• **Directions**: What lines in the listing below hold the string "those"? Please copy them out.

• **Exercise data**:
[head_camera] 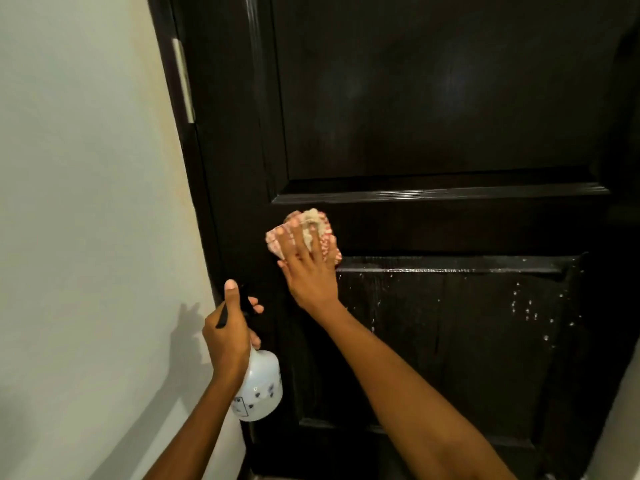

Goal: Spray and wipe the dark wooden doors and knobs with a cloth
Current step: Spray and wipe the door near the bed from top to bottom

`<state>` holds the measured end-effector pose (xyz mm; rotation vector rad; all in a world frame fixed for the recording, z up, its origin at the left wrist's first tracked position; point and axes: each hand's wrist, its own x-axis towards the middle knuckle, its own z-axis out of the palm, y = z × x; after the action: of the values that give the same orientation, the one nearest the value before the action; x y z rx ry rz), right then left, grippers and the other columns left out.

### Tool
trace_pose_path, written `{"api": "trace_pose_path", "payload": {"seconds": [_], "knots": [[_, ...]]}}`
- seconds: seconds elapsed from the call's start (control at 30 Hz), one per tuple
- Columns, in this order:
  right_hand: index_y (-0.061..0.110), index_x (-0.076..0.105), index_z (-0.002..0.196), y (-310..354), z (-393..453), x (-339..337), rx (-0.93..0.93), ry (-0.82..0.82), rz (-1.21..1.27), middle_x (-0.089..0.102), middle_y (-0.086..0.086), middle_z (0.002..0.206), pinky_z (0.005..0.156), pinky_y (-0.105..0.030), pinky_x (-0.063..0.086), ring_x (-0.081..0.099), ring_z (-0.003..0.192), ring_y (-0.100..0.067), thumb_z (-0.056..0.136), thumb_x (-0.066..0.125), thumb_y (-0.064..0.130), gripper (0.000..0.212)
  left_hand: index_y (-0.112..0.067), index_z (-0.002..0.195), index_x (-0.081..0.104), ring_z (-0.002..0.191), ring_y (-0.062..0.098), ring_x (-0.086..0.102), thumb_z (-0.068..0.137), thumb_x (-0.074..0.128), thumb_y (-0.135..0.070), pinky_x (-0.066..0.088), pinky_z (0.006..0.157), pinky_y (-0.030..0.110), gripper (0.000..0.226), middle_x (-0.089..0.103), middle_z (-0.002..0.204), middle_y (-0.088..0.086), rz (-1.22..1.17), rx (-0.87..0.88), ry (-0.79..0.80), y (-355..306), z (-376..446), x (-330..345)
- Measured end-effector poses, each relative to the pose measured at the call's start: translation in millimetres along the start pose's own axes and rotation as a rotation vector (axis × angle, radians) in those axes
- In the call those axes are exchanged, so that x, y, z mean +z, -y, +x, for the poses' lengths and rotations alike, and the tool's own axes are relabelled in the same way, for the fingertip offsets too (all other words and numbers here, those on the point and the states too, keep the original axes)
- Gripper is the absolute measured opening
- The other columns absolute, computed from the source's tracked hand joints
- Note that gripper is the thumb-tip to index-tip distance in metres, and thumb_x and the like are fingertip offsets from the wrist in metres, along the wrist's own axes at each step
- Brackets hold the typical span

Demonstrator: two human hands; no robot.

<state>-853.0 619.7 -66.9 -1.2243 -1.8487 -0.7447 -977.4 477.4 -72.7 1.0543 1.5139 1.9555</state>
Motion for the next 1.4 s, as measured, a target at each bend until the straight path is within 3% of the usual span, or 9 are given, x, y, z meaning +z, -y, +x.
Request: {"api": "trace_pose_path", "payload": {"seconds": [0.13,0.23,0.37,0.47,0.7,0.87,1.03,1.23,1.4], "knots": [[0.029,0.025,0.161,5.0,8.7,6.1,-0.397,0.118,-0.114,0.019,-0.002,0.169,0.124,-0.056,0.000,0.009,0.156,-0.030,0.102,0.048,0.037,0.063,-0.011,0.085,0.077,0.043,0.026,0.053,0.102,0.038,-0.067,0.049,0.050,0.033,0.070,0.078,0.078,0.005,0.027,-0.016,-0.030,11.1,1.2,-19.5],[0.032,0.019,0.161,-24.8,-5.4,0.3,-0.548,0.186,-0.138,0.011,0.001,0.169,0.125,-0.054,-0.004,0.007,0.157,-0.027,0.101,0.044,0.036,0.065,-0.010,0.086,0.077,0.043,0.026,0.053,0.102,0.040,-0.066,0.049,0.049,0.033,0.069,0.078,0.079,0.006,0.028,-0.056,-0.019,18.7,-6.0,-21.9],[0.032,0.037,0.156,-81.2,-42.4,-19.6,-0.330,0.069,-0.079,0.020,0.005,0.166,0.125,-0.055,0.001,0.018,0.154,-0.025,0.103,0.046,0.040,0.054,-0.007,0.086,0.076,0.039,0.022,0.050,0.101,0.045,-0.063,0.045,0.039,0.028,0.066,0.077,0.078,0.008,-0.020,-0.091,0.026,17.7,-14.4,-4.4],[0.034,0.031,0.158,-125.4,-76.1,-39.8,-0.108,0.033,-0.104,0.020,0.006,0.167,0.123,-0.060,0.005,0.023,0.152,-0.030,0.102,0.051,0.042,0.060,-0.009,0.088,0.075,0.040,0.022,0.050,0.098,0.045,-0.066,0.045,0.042,0.030,0.066,0.078,0.080,0.007,-0.044,-0.107,0.093,15.5,-21.3,14.2],[0.031,0.006,0.163,-162.3,-131.0,-61.8,0.568,-0.007,0.051,-0.014,0.006,0.169,0.123,-0.060,-0.008,-0.004,0.157,-0.029,0.105,0.028,0.050,0.064,-0.006,0.088,0.074,0.040,0.020,0.052,0.099,0.042,-0.067,0.046,0.043,0.031,0.070,0.078,0.081,0.008,-0.031,-0.114,0.192,11.9,-30.3,43.0],[0.034,0.004,0.161,-142.7,-129.5,-49.6,0.514,-0.009,0.095,-0.017,0.005,0.168,0.121,-0.063,-0.008,-0.007,0.156,-0.033,0.106,0.032,0.044,0.062,0.002,0.081,0.070,0.039,0.016,0.050,0.085,0.041,-0.078,0.042,0.040,0.028,0.085,0.068,0.065,0.012,0.000,-0.143,0.238,8.9,-25.2,45.8],[0.030,0.016,0.162,-105.2,-123.1,-24.9,0.329,0.040,0.048,-0.009,0.000,0.170,0.122,-0.064,-0.004,0.002,0.156,-0.037,0.106,0.036,0.041,0.061,-0.001,0.086,0.074,0.038,0.017,0.052,0.100,0.043,-0.066,0.045,0.040,0.028,0.073,0.077,0.076,0.011,-0.009,-0.146,0.229,9.5,-14.9,41.3],[0.030,0.020,0.161,-54.2,-95.9,-0.4,0.249,0.053,0.064,0.003,-0.005,0.170,0.121,-0.065,-0.003,-0.006,0.155,-0.038,0.106,0.041,0.036,0.060,-0.003,0.072,0.067,0.037,0.018,0.050,0.101,0.040,-0.069,0.044,0.039,0.027,0.078,0.065,0.060,0.012,0.028,-0.173,0.056,15.1,-12.3,17.7],[0.030,0.024,0.160,-3.2,-69.2,14.9,0.081,0.051,0.105,0.013,-0.004,0.170,0.121,-0.063,-0.001,0.010,0.155,-0.036,0.101,0.052,0.030,0.065,-0.006,0.086,0.073,0.040,0.019,0.054,0.102,0.039,-0.067,0.048,0.040,0.027,0.072,0.076,0.077,0.008,0.063,-0.145,-0.001,25.4,-4.3,-7.7]]}}
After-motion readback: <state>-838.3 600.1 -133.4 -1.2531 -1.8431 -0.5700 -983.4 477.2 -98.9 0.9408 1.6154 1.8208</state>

• **Answer**:
- Measured end-effector poses, each relative to the pose measured at the call's start: translation in millimetres along the start pose's own axes and rotation as a rotation vector (axis × angle, radians) in those axes
- In the call those axes are exchanged, so that x, y, z mean +z, -y, +x, for the poses' lengths and rotations alike, and the tool's own axes are relabelled in the same way, for the fingertip offsets too (all other words and numbers here, those on the point and the states too, keep the original axes)

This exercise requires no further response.